Recorded information:
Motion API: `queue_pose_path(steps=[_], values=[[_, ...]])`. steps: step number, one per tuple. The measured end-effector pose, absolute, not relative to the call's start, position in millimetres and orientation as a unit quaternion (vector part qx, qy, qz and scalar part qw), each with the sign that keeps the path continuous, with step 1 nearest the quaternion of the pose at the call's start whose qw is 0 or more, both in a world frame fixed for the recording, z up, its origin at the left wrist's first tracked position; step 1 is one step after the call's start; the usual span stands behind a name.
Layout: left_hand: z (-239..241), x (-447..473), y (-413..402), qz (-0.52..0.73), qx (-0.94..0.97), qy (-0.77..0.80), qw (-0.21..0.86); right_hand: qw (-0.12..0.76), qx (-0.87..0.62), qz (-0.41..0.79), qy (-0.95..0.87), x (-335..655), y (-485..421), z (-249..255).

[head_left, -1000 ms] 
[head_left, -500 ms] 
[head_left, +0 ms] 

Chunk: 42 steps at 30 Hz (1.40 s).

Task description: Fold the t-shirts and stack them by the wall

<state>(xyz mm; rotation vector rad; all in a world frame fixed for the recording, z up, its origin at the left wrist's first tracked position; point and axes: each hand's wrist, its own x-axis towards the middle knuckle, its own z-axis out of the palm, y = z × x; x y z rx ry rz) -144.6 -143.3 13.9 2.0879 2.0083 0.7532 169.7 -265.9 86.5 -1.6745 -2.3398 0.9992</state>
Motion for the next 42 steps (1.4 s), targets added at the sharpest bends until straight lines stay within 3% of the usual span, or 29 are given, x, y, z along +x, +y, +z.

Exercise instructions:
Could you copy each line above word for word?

Task response:
Motion API: `queue_pose_path(steps=[_], values=[[_, ...]])`. steps: step number, one per tuple. The measured end-effector pose, absolute, not relative to the call's start, position in millimetres and orientation as a unit quaternion (vector part qx, qy, qz and scalar part qw), each with the sign that keeps the path continuous, with step 1 nearest the quaternion of the pose at the call's start whose qw is 0 or more, both in a world frame fixed for the recording, z up, its origin at the left wrist's first tracked position; step 1 is one step after the call's start; the usual span stands behind a name.
Layout: left_hand: z (-239..241), x (-447..473), y (-413..402), qz (-0.52..0.73), qx (-0.94..0.97), qy (-0.77..0.80), qw (-0.21..0.86); right_hand: qw (-0.12..0.76), qx (-0.87..0.62), qz (-0.41..0.79), qy (-0.95..0.87), x (-335..655), y (-485..421), z (-249..255).

[head_left, -1000 ms] 
[head_left, -500 ms] 
[head_left, +0 ms] 

Chunk: 42 steps at 30 Hz (1.40 s).

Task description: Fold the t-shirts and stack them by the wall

<state>(xyz mm; rotation vector rad; all in a world frame fixed for the recording, z up, its origin at the left wrist's first tracked position; point and axes: each hand's wrist, its own x-axis towards the middle knuckle, its own z-axis out of the palm, y = z × x; x y z rx ry rz) -144.6 -143.3 13.9 2.0879 2.0083 0.7532 169.7 -265.9 86.5 -1.6745 -2.3398 0.9992</state>
Motion for the next 42 steps (1.4 s), targets added at the sharpest bends until straight lines stay within 3% of the usual span, or 29 are given, x, y, z along +x, +y, +z.

Above is the complete output.